3:13 pm on May 9, 2015 (gmt 0)

WebmasterWorld Administrator 10+ Year Member Top Contributors Of The Month



Maybe with a slight edit?
RewriteRule ^book\.php$ http://www.example.com/book/$1 [R=301,L]

lucy24

6:33 pm on May 9, 2015 (gmt 0)

WebmasterWorld Senior Member 10+ Year Member Top Contributors Of The Month



One approach:
RewriteCond %{QUERY_STRING} ^cmtx_page=1(&(.*))?$
RewriteRule ^(blahblah) http://www.example.com/$1?%2 [R=301,L]

RewriteCondRewriteCond %{QUERY_STRING} cmtx_page
RewriteRule ^(blahblah) - [L]
where, again, "blahblah" is the path that all these queries are attached to. If it's always identical, like "book\.php", then you don't need to capture it. Just repeat the literal text on both sides, pattern and target. This pair of rules goes at the beginning of your external redirects-- that is, before the rule that redirects everything with a parameter. (The issue that started this whole thread.)

Translation: If the query string starts with "page 1" then redirect to the equivalent version without this parameter. Otherwise, if the query string contains the "cmtx_page" parameter then leave it alone and don't redirect. Note the %2 in the first target. I don't think a query string will actually break if it starts with & -- but let's not take chances.

This is a major, established discussion-thread software package, right? You have to assume google is familiar with its URL structure and won't hold it against you that the same text will appear on every page of the thread. Well, after all, every page of a multi-page WebmasterWorld discussion starts with the original post over again, and I've never noticed Google having any objection to this site ;)

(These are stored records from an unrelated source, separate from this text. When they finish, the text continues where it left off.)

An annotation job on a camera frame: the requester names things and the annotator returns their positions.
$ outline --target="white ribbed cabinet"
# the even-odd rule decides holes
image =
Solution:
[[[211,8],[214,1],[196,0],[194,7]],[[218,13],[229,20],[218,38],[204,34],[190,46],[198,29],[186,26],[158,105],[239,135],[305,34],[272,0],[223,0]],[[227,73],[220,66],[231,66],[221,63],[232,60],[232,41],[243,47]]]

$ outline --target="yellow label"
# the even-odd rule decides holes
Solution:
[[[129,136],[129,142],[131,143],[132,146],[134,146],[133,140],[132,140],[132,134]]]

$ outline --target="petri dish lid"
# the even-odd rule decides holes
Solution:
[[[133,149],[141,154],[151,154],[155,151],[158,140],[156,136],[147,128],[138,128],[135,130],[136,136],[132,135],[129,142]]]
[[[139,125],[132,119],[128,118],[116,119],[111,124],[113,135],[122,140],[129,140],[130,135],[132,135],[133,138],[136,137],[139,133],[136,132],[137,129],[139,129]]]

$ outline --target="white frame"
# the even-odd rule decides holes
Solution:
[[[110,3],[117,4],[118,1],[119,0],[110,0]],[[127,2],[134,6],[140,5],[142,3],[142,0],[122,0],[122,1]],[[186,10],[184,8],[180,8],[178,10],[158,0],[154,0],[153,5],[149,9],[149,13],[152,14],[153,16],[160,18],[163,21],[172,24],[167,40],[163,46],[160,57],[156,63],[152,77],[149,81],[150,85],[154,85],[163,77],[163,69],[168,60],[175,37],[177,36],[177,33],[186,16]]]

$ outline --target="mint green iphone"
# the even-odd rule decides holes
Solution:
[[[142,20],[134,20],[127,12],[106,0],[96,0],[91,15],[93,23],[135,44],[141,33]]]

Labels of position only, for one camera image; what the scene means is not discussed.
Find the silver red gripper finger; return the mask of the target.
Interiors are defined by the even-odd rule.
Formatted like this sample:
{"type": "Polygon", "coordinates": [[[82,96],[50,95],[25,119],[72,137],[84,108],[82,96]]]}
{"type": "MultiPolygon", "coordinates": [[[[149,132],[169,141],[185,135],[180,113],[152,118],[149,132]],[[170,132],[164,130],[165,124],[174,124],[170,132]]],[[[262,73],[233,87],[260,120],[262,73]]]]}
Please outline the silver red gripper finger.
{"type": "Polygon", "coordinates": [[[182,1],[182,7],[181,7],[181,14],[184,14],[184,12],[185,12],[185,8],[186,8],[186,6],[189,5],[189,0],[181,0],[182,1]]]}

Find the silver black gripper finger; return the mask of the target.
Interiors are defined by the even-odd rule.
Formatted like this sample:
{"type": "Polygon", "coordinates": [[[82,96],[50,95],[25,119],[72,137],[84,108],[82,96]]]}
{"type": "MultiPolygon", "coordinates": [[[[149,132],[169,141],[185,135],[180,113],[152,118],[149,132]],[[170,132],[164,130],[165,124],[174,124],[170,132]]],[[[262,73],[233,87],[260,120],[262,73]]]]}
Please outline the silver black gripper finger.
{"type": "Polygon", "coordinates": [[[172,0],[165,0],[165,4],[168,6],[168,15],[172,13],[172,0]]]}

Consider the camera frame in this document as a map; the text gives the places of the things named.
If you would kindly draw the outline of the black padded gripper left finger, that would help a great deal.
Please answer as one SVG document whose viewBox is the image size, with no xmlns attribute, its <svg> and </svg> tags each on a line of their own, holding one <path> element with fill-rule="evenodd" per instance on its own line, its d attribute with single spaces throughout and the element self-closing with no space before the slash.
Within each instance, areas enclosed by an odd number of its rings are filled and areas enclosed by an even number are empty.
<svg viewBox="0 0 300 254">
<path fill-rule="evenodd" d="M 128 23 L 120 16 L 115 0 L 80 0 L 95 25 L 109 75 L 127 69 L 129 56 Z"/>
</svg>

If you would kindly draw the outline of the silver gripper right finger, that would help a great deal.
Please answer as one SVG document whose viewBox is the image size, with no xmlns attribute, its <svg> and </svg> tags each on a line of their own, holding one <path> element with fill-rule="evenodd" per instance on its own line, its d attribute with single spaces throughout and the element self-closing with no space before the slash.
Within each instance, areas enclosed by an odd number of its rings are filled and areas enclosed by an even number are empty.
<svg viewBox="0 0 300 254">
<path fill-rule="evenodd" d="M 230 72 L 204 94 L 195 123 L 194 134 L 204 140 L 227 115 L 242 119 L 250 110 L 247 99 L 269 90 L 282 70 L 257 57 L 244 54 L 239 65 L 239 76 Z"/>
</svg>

Putting an [L] rule before the external redirects does mean that requests for later pages of the discussion thread will never meet the domain-name-canonicalization redirect. But at this point, the only people asking for the wrong name will be the search engines intentionally putting in the wrong hostname-- and I'm sure you've already told them which form you want indexed.